**Directions for this task**
Among the lines below, a stretch begins at the one with "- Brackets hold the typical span" and ends at the one with "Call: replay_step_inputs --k". Repeat that stretch exactly, ends included.

**Data to process**
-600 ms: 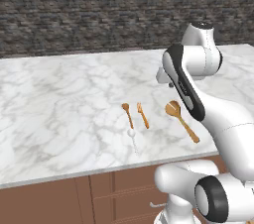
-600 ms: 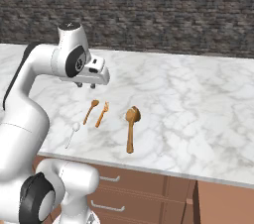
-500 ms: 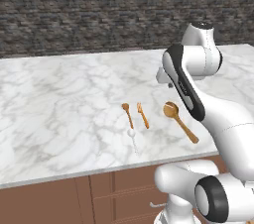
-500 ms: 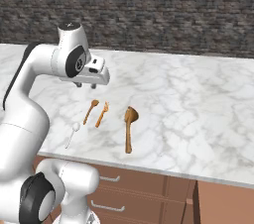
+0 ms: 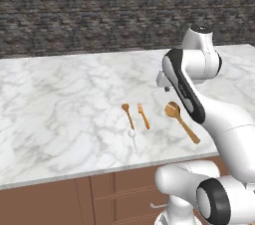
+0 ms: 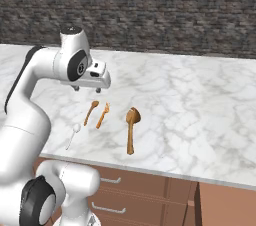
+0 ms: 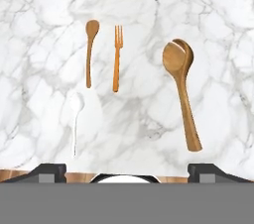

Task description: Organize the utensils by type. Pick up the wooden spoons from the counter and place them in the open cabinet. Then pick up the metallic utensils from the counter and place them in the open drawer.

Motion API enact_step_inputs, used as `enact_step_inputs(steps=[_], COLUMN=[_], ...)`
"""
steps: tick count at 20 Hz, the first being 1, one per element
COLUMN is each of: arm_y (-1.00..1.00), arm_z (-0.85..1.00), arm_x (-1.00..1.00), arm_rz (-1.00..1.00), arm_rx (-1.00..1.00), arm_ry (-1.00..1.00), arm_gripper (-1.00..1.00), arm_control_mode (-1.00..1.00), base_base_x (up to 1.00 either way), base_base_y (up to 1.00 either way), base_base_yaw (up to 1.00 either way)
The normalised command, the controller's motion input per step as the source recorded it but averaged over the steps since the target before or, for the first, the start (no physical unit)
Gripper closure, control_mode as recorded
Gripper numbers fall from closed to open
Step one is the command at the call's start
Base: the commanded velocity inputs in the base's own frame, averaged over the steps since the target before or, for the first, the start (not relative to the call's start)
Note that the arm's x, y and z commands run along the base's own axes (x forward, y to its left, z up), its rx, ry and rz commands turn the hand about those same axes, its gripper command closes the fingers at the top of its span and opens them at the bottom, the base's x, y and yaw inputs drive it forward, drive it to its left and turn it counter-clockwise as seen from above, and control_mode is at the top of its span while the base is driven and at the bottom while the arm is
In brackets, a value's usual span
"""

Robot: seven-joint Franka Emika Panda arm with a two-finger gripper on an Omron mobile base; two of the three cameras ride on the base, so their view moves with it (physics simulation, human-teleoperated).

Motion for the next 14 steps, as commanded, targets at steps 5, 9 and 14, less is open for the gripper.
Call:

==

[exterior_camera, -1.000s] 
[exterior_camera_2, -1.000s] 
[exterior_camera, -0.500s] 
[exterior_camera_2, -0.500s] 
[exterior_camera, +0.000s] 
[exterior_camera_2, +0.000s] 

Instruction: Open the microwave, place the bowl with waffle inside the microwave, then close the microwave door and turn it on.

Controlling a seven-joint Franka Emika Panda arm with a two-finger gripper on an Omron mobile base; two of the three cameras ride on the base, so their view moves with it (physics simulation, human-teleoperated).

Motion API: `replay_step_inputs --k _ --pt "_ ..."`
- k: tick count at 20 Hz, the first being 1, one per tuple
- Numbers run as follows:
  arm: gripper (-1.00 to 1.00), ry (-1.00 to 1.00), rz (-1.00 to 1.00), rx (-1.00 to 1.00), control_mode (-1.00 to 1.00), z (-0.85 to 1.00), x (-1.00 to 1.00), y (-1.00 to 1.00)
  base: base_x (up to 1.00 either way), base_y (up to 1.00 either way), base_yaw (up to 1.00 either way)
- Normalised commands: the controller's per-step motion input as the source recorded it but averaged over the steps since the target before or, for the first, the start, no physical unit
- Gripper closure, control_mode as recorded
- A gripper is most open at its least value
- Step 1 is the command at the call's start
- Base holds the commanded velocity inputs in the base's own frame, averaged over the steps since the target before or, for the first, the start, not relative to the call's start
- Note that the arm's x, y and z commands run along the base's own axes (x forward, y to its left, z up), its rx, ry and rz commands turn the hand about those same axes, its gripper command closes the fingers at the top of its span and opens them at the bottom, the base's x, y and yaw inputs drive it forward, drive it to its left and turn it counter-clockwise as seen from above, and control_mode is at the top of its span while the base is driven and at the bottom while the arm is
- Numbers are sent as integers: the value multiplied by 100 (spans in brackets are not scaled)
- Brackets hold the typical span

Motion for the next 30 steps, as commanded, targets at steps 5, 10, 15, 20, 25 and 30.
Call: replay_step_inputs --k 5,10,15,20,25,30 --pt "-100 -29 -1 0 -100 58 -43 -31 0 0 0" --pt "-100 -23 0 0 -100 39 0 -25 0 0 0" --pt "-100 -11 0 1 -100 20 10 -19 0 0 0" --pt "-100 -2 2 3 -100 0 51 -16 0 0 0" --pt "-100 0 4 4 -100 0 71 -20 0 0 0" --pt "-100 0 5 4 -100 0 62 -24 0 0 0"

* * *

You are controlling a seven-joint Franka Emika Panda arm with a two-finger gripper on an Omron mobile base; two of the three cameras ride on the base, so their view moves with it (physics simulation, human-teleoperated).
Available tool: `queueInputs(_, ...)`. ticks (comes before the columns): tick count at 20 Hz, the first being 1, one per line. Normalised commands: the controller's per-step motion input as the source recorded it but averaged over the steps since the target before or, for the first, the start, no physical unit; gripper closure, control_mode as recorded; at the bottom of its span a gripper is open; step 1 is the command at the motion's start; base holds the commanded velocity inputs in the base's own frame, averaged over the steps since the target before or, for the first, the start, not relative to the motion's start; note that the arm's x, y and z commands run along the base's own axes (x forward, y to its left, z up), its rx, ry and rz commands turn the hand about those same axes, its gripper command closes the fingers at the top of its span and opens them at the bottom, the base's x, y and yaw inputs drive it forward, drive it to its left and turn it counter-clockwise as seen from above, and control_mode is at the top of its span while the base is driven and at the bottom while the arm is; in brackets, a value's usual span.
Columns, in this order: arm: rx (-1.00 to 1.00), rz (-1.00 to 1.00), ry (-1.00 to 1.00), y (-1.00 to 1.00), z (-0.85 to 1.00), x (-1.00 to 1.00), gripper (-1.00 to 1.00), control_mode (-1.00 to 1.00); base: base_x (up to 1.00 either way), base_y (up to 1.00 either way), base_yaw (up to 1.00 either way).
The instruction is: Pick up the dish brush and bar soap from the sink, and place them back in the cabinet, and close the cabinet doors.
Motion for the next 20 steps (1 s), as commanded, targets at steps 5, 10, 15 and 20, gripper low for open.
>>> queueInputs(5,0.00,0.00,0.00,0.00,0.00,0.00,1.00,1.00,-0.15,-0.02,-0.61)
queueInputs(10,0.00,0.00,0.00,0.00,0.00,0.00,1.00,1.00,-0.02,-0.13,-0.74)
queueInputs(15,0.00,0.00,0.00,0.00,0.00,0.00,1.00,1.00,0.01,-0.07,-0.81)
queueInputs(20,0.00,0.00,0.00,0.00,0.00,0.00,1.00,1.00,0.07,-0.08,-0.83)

**Completed task**
- Brackets hold the typical span

Motion for the next 30 steps, as commanded, targets at steps 5, 10, 15, 20, 25 and 30.
Call: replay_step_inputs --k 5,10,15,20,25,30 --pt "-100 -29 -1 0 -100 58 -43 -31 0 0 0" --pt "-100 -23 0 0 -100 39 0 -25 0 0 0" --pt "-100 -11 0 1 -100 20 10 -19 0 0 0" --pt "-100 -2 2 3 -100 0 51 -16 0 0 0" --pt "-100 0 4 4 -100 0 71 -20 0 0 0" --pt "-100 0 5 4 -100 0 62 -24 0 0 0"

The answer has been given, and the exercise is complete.